→ Work task: How many lines below contain the word "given"? Reply solely with the number.

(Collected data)
<<<<
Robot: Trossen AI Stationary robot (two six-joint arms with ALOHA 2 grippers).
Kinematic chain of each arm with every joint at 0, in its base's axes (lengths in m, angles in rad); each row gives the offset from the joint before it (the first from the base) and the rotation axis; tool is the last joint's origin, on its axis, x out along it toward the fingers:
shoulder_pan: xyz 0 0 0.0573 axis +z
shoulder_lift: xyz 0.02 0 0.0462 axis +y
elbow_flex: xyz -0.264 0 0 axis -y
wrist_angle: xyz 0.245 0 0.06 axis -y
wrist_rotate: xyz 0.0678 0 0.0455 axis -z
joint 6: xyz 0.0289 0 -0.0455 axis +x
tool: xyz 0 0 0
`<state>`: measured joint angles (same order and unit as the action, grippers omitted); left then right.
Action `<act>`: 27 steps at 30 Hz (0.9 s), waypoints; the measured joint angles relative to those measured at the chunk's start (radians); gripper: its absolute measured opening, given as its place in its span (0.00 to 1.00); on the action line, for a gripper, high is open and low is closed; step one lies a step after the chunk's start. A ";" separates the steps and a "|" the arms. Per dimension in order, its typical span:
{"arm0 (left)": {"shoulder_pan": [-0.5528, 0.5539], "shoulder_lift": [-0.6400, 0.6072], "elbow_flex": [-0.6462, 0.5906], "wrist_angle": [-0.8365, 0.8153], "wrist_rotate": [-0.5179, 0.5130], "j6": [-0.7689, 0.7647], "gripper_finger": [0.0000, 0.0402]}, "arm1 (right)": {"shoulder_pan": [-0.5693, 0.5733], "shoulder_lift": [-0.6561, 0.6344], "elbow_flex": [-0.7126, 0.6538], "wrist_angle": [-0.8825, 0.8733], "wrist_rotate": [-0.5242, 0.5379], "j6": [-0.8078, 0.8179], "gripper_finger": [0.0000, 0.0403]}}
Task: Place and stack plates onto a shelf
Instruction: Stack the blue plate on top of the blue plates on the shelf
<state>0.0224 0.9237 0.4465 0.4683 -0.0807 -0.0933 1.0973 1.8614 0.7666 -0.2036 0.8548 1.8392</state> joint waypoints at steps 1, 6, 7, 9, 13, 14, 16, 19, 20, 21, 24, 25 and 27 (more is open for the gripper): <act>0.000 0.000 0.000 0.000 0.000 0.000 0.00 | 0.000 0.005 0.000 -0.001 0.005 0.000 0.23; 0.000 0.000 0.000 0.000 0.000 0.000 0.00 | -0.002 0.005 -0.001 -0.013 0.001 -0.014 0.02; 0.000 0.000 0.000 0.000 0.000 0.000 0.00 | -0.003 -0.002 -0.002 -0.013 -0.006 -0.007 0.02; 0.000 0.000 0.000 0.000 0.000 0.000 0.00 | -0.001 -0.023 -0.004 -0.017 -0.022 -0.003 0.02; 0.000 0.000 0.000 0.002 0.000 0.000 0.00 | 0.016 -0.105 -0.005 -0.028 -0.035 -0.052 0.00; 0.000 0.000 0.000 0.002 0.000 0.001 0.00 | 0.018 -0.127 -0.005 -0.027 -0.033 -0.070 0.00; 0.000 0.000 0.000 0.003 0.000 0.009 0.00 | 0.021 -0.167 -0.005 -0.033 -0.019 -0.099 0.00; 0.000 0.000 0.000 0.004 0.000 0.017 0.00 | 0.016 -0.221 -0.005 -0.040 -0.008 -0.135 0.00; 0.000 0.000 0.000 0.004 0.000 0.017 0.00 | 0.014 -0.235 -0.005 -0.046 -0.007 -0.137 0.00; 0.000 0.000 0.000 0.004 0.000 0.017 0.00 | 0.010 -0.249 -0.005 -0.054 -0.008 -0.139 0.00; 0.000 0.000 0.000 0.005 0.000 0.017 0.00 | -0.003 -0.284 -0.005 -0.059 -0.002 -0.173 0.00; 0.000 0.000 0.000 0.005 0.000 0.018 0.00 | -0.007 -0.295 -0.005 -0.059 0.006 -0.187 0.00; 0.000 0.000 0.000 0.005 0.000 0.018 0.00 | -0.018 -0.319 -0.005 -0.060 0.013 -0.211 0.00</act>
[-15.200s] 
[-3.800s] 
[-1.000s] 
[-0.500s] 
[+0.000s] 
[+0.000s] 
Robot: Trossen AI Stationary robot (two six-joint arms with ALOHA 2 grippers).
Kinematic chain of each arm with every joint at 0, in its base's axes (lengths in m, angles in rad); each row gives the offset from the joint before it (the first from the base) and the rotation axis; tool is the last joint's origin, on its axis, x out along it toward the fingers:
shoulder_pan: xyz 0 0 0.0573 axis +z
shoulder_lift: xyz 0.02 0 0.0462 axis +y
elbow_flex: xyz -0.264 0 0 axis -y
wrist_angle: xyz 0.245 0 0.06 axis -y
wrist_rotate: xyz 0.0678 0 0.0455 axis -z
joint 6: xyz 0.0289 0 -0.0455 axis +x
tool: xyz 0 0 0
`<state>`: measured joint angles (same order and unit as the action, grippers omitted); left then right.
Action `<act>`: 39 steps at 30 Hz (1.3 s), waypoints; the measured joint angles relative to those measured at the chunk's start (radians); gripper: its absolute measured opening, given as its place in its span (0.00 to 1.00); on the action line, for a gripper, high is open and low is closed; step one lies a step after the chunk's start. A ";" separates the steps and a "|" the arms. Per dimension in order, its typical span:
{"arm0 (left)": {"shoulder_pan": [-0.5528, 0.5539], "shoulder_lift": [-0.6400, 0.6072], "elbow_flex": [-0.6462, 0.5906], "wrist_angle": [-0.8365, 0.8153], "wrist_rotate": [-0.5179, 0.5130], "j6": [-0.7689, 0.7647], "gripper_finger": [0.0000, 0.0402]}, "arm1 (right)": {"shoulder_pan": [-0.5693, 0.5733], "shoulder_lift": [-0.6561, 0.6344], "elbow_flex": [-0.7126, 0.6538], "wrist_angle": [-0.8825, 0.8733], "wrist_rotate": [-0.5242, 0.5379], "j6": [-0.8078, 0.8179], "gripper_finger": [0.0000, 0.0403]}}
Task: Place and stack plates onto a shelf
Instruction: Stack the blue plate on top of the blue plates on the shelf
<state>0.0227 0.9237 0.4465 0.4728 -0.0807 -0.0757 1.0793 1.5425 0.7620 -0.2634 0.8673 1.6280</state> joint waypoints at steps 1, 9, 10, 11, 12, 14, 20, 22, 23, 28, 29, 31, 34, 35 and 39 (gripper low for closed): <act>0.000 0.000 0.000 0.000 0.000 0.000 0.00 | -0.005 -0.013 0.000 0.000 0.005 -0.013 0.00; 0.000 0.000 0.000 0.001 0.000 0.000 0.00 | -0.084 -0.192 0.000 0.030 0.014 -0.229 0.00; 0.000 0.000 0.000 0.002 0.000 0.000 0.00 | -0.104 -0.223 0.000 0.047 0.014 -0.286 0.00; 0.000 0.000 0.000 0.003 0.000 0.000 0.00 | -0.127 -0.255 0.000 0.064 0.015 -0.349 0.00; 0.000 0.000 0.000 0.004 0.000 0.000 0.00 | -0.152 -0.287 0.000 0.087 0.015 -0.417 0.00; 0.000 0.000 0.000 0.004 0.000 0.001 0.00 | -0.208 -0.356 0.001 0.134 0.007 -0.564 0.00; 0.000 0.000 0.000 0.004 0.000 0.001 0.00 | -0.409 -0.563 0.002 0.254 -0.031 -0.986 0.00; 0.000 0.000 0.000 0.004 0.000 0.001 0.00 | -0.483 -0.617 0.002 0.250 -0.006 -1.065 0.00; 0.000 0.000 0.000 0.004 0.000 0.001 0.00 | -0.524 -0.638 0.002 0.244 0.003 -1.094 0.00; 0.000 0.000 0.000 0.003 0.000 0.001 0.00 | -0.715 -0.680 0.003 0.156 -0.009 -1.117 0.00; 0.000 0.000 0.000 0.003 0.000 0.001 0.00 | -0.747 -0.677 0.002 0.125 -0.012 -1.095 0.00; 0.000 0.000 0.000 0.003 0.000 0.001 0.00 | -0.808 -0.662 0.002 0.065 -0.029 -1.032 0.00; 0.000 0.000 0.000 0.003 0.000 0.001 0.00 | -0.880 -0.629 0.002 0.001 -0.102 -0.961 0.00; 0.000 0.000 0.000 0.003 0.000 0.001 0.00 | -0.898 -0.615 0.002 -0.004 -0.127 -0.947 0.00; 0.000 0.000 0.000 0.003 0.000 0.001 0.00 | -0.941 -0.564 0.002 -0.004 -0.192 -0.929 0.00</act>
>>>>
→ Solution for this task: 2